▸ Items from a dataset
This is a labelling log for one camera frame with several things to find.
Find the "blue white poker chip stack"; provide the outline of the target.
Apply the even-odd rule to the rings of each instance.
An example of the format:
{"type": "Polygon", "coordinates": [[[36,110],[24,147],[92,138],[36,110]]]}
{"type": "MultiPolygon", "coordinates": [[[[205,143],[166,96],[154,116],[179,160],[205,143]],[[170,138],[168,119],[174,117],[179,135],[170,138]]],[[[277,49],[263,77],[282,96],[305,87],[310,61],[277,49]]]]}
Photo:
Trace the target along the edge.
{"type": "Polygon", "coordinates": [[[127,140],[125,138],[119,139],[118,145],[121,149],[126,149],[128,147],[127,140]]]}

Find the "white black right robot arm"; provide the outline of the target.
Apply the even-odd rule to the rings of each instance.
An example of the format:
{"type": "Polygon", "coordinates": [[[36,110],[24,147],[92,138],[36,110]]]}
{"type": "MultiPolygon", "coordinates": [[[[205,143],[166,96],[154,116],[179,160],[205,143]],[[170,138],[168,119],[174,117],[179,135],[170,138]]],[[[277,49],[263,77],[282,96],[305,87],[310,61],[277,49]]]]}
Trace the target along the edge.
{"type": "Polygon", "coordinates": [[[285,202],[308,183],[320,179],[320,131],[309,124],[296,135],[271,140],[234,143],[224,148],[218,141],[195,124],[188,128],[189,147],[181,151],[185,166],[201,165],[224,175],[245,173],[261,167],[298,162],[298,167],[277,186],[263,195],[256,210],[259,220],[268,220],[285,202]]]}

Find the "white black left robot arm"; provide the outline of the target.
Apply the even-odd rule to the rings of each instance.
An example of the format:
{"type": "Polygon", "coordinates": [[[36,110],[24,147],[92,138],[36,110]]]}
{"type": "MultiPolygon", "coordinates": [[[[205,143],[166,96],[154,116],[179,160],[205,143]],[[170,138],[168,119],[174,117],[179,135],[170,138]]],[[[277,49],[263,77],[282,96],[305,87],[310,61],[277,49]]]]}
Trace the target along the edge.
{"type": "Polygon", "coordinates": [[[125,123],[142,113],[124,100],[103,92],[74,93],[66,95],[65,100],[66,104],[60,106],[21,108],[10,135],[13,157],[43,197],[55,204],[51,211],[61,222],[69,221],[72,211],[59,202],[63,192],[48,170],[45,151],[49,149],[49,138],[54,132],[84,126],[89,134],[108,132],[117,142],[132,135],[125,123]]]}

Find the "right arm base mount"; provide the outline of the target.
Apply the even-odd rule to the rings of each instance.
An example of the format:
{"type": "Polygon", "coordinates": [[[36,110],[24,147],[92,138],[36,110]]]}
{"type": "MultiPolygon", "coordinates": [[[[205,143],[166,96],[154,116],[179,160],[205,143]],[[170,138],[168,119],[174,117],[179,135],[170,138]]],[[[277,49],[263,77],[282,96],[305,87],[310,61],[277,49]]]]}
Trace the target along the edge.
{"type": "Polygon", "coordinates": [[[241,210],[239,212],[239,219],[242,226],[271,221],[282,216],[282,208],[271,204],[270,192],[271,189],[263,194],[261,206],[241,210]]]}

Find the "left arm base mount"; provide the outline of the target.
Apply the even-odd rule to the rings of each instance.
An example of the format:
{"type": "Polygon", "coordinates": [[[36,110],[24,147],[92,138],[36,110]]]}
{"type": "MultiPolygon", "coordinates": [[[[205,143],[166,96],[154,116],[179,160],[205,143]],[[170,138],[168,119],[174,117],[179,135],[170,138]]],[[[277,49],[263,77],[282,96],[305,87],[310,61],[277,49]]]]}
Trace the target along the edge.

▸ WORK INSTRUCTION
Whatever the entries above contain, reproduce all of them exactly.

▸ SOLVED EXERCISE
This is a labelling log for one camera frame with several things to find.
Find the "blue white poker chip stack"; provide the outline of the target.
Apply the even-odd rule to the rings of each instance.
An example of the format:
{"type": "Polygon", "coordinates": [[[36,110],[24,147],[92,138],[36,110]]]}
{"type": "MultiPolygon", "coordinates": [[[[205,143],[166,96],[154,116],[179,160],[205,143]],[[170,138],[168,119],[174,117],[179,135],[170,138]]],[[[277,49],[263,77],[282,96],[305,87],[310,61],[277,49]]]]}
Photo:
Trace the target along the edge.
{"type": "Polygon", "coordinates": [[[127,140],[125,138],[119,139],[118,145],[121,149],[126,149],[128,147],[127,140]]]}

Find the "white black right robot arm"; provide the outline of the target.
Apply the even-odd rule to the rings of each instance.
An example of the format:
{"type": "Polygon", "coordinates": [[[36,110],[24,147],[92,138],[36,110]]]}
{"type": "MultiPolygon", "coordinates": [[[[205,143],[166,96],[154,116],[179,160],[205,143]],[[170,138],[168,119],[174,117],[179,135],[170,138]]],[[[277,49],[263,77],[282,96],[305,87],[310,61],[277,49]]]]}
Trace the target along the edge.
{"type": "Polygon", "coordinates": [[[285,202],[308,183],[320,179],[320,131],[309,124],[296,135],[271,140],[234,143],[224,148],[218,141],[195,124],[188,128],[189,147],[181,151],[185,166],[201,165],[224,175],[245,173],[261,167],[298,162],[298,167],[277,186],[263,195],[256,210],[259,220],[268,220],[285,202]]]}

Find the "white black left robot arm"; provide the outline of the target.
Apply the even-odd rule to the rings of each instance.
An example of the format:
{"type": "Polygon", "coordinates": [[[36,110],[24,147],[92,138],[36,110]]]}
{"type": "MultiPolygon", "coordinates": [[[[205,143],[166,96],[154,116],[179,160],[205,143]],[[170,138],[168,119],[174,117],[179,135],[170,138]]],[[[277,49],[263,77],[282,96],[305,87],[310,61],[277,49]]]]}
Trace the target along the edge.
{"type": "Polygon", "coordinates": [[[125,123],[142,113],[124,100],[103,92],[74,93],[66,95],[65,100],[66,104],[60,106],[21,108],[10,135],[13,157],[43,197],[55,204],[51,211],[61,222],[69,221],[72,211],[59,202],[63,192],[48,170],[45,151],[49,149],[49,138],[54,132],[84,126],[89,134],[108,132],[117,142],[132,135],[125,123]]]}

Find the "right arm base mount"; provide the outline of the target.
Apply the even-odd rule to the rings of each instance.
An example of the format:
{"type": "Polygon", "coordinates": [[[36,110],[24,147],[92,138],[36,110]]]}
{"type": "MultiPolygon", "coordinates": [[[[205,143],[166,96],[154,116],[179,160],[205,143]],[[170,138],[168,119],[174,117],[179,135],[170,138]]],[[[277,49],[263,77],[282,96],[305,87],[310,61],[277,49]]]]}
Trace the target along the edge.
{"type": "Polygon", "coordinates": [[[241,210],[239,212],[239,219],[242,226],[271,221],[282,216],[282,208],[271,204],[270,192],[271,189],[263,194],[261,206],[241,210]]]}

Find the "left arm base mount"; provide the outline of the target.
Apply the even-odd rule to the rings of each instance.
An example of the format:
{"type": "Polygon", "coordinates": [[[36,110],[24,147],[92,138],[36,110]]]}
{"type": "MultiPolygon", "coordinates": [[[[205,143],[166,96],[154,116],[179,160],[205,143]],[[170,138],[168,119],[174,117],[179,135],[170,138]]],[[[277,49],[263,77],[282,96],[305,87],[310,61],[277,49]]]]}
Trace the target along the edge.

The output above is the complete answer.